WHAT YOU WILL DO:
Word for word, restate the lines from the start of the data down to the line with "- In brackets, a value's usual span", both included.

DATASET EXTRACT:
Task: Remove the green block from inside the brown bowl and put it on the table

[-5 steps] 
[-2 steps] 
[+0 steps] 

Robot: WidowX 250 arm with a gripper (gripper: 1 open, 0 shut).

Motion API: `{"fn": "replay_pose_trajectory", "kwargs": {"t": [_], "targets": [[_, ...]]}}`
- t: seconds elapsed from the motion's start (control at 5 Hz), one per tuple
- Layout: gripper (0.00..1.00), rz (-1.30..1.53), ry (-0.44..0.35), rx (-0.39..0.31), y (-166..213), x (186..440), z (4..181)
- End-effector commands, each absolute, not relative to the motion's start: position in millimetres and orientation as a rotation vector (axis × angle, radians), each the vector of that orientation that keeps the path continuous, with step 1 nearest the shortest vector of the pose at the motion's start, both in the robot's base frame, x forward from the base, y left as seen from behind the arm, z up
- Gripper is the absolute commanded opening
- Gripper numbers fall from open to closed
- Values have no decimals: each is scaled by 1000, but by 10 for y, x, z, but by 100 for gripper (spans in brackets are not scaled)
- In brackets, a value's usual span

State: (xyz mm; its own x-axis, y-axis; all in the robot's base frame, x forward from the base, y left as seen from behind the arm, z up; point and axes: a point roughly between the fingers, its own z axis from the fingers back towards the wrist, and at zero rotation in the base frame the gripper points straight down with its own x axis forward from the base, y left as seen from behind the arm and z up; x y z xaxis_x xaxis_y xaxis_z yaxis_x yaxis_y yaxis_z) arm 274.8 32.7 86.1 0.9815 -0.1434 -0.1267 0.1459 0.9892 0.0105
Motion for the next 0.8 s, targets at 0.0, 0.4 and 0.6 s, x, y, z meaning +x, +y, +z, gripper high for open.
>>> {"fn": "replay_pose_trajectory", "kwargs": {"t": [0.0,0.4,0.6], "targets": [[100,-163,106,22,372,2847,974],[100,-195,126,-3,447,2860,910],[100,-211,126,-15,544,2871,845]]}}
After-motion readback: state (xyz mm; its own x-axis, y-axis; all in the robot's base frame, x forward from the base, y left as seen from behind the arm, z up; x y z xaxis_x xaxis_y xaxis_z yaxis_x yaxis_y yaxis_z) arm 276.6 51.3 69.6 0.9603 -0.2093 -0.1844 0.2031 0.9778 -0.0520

WRITTEN ANSWER:
Task: Remove the green block from inside the brown bowl and put it on the table

[-5 steps] 
[-2 steps] 
[+0 steps] 

Robot: WidowX 250 arm with a gripper (gripper: 1 open, 0 shut).

Motion API: `{"fn": "replay_pose_trajectory", "kwargs": {"t": [_], "targets": [[_, ...]]}}`
- t: seconds elapsed from the motion's start (control at 5 Hz), one per tuple
- Layout: gripper (0.00..1.00), rz (-1.30..1.53), ry (-0.44..0.35), rx (-0.39..0.31), y (-166..213), x (186..440), z (4..181)
- End-effector commands, each absolute, not relative to the motion's start: position in millimetres and orientation as a rotation vector (axis × angle, radians), each the vector of that orientation that keeps the path continuous, with step 1 nearest the shortest vector of the pose at the motion's start, both in the robot's base frame, x forward from the base, y left as seen from behind the arm, z up
- Gripper is the absolute commanded opening
- Gripper numbers fall from open to closed
- Values have no decimals: each is scaled by 1000, but by 10 for y, x, z, but by 100 for gripper (spans in brackets are not scaled)
- In brackets, a value's usual span

This finishes the response to the exercise.